Bunlardan biri de Mehmed Onbaşı idi . Aydın’ın bu ceri ( cesur ) ve cevval evladı ; kendisine tevdi edilen işin vehameti nisbetinde ehemmiyetini takdir edenlere has bir iftihar –ı mağrurane ile hazırlandı….Bölük Mülâzımı …Efendi ‘nin teberrüken ( uğur sayarak ) verdiği meşin kaplı en’am –ı şerifi göğsüne koydu. . Zılal – Leyl ( gece gölgeler ) içine atıldı…
Vakit geçiyor …Gece ilerliyor..El’an Mehmed Onbaşı yok….Bölük kumandanının ileri siperler yakınındaki izbesinde bütün bölük zabitanıyla birlikte kalplere ye’s ( ümitsizlik ) ve fütûr ( keder ) veren intizar ( gözlem ) ateşi içinde çırpınıyoruz. Kulaklarımızda Mehmed Onbaşı’nın ölüm muvacehesinde bile zerre kadar korkmayanlara mahsus bir lisân-ı vakar ile ‘’ Arkadaşlar ! Hakkınızı helal edin ‘’ tarzındaki nidâ-yı istihlali çınlıyor…
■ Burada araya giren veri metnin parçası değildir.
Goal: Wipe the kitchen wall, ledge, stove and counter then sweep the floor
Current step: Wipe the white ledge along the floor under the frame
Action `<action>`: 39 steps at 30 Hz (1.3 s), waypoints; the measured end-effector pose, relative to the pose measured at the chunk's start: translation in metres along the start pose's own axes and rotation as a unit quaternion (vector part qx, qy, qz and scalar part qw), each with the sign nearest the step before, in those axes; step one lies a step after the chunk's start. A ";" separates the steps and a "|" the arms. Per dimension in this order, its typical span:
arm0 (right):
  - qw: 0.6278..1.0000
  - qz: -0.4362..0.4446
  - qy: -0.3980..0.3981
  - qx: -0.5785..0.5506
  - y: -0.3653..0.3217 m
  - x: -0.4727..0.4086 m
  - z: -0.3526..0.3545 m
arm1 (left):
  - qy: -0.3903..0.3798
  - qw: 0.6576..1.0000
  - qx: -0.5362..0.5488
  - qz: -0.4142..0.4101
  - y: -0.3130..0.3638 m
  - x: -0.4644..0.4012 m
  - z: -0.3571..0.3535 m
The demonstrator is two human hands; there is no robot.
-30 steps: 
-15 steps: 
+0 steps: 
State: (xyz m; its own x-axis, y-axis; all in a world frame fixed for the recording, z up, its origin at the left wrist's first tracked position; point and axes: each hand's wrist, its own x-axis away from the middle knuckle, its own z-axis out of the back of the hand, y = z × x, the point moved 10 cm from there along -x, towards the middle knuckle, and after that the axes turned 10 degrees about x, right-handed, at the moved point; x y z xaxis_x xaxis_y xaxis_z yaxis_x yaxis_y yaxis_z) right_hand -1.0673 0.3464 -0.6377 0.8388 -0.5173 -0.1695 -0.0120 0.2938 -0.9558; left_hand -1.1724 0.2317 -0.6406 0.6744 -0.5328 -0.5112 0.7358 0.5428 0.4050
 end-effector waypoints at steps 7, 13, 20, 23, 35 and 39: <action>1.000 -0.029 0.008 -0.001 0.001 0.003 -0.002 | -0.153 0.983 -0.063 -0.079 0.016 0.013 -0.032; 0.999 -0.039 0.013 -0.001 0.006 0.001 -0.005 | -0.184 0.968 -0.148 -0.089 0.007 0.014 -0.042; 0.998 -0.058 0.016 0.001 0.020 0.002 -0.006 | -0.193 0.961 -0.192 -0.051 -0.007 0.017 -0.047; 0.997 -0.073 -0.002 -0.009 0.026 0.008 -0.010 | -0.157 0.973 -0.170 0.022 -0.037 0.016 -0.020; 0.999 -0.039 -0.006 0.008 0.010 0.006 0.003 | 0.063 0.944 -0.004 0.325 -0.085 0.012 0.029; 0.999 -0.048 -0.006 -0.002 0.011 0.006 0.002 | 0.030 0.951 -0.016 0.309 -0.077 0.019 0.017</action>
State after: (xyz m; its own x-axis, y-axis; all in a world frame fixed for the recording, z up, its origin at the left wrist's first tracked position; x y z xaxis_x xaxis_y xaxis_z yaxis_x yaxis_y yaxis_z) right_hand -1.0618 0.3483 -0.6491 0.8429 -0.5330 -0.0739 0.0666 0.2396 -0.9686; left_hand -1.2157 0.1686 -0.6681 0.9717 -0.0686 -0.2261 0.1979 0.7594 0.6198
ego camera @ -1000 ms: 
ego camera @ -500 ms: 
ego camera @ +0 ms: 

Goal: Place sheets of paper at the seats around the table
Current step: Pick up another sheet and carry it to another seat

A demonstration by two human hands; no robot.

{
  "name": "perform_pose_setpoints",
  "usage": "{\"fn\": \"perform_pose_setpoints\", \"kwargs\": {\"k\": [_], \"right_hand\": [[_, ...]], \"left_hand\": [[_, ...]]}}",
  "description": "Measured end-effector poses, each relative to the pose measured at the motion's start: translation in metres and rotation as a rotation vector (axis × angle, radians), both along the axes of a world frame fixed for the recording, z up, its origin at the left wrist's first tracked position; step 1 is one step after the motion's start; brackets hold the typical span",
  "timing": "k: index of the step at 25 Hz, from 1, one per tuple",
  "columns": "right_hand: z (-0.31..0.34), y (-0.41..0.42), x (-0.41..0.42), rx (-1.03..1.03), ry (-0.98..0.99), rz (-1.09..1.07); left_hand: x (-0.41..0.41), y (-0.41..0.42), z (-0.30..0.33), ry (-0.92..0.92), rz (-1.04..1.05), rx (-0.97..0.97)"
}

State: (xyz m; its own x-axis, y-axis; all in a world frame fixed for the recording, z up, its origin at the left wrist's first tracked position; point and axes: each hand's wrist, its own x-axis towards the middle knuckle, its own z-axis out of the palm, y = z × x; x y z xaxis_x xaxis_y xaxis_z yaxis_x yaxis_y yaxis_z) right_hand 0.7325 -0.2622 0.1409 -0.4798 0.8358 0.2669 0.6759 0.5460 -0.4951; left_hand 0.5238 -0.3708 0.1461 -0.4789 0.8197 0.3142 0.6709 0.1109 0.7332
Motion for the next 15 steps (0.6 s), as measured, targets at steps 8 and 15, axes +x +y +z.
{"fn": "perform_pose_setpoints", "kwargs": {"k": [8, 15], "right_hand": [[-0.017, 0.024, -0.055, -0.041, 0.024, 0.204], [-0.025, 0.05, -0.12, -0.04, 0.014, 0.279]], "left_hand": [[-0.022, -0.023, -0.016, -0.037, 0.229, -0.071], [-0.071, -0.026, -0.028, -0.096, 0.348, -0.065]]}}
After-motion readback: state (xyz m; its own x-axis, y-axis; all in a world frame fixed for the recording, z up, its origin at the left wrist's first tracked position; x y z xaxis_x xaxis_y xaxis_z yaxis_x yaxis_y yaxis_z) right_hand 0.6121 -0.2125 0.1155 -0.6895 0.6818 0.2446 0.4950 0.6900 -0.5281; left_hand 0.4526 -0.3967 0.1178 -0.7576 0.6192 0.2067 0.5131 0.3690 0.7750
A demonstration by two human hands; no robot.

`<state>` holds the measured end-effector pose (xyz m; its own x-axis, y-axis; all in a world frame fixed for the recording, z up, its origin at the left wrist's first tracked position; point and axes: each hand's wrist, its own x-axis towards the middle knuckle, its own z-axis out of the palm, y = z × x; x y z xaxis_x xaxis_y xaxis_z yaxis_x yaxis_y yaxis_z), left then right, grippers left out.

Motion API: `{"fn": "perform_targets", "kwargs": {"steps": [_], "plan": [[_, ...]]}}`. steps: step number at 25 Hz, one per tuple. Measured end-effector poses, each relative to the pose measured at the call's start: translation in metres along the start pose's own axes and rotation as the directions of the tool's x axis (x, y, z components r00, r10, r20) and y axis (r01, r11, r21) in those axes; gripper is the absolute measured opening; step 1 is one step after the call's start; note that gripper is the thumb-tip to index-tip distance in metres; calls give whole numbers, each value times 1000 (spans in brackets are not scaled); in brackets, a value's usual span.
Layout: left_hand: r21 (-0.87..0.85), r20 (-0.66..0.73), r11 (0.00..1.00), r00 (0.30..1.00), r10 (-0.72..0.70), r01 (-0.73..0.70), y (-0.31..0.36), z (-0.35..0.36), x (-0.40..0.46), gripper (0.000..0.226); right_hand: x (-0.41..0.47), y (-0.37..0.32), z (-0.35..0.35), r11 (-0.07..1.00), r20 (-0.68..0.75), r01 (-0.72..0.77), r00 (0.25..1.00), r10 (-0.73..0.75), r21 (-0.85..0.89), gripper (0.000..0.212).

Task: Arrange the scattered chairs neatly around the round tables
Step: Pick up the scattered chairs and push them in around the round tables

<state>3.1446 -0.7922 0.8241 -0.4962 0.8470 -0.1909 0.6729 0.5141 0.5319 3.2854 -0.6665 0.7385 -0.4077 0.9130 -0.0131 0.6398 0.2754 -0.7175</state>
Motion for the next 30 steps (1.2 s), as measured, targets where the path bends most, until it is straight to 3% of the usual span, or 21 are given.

Ooh! Nihayet Mehmed Onbaşı geldi. Belinden yakalamış sırtına vurmuş olduğu genç tüysüz bir İngiliz neferini önümüze bıraktı.. Askerce bir selam verdi:
- Yüzbaşım ! Bunu avlayabildim dedi. İngiliz , sağ ayağından hafifçe mecrûh ( yaralı ) idi. . Mehmed Onbaşı , sergüzeşt-i cüretkârânesini ( cesur macerasını ) anlatır, siperlerinden çıkan üç İngiliz neferine nerede tesadüf edip çarpıştığını , birini öldürdükten sonra bu genç neferin elinden lâyık olmadığı silahı nasıl aldığını hikâye ederken İngiliz mebhût ( şaşkın ) ve mütehayyir ( hayretler içinde ) etrafına , bâhusus kara yağız çehreli , âteşin nazarlı , pos bıyıklı Mehmed Onbaşı’ya , hayat –ı cür’etkârına bakıyordu. Zavallı ancak on yedi yaşında var yok idi. Mehmed Onbaşı ‘’Dur çocuk ! ‘’ hitâb-ı şefkatiyle kendi pansuman paketinden çıkardığı pamuk ile İngiliz’in yarasını sararken biz de bu esirin hutût –ı vechiyesini ( yüz hatlarını ) , ihtisâsât –ı deruniyesini tetkike çalışıyorduk. Geçirdiği bedbaht tesadüften , uğradığı sadmeden fena halde korktuğu , çehresinden hâlâ sükun –yâb olmayan heyecanından anlaşılıyordu. Bölük kumandanı Yüzbaşı.. Efendi harbin en buhranlı ve mâtuf anlamlarında bile lâtife ve mizahı bırakmaz., şen fıtratlı beşûş ( güler yüzlü ) bir askerdir. Hatta bir gün
düşman cephemize binlerce mermi yağdırır , bunun gulgule –i havl-nâki ( şamatası ) etrafı kaplarken kendisine bombardımanın a’zami şiddet kesb ettiğinden bahsedildiği sırada:
‘’ İyi ya! ..Biz de düşmanın attığı tüfenk çatırtılarını duyup ürkmeyiz ‘’ demişti. Yine lâtife damarları kabardı. . Mehmed Onbaşı’ya hitâben ‘’ Gördün mü ? Onbaşı ..Karşımızdaki düşman hep böyle çoluk çocuk ..İnsan bunlara düşman demeğe utanır.. Yaralı bir çocuk yakaladım diye övünme !..Memlekette seninle alay ederler ‘’ diyecek oldu. Hepimiz Mehmed Onbaşı’ya baktık !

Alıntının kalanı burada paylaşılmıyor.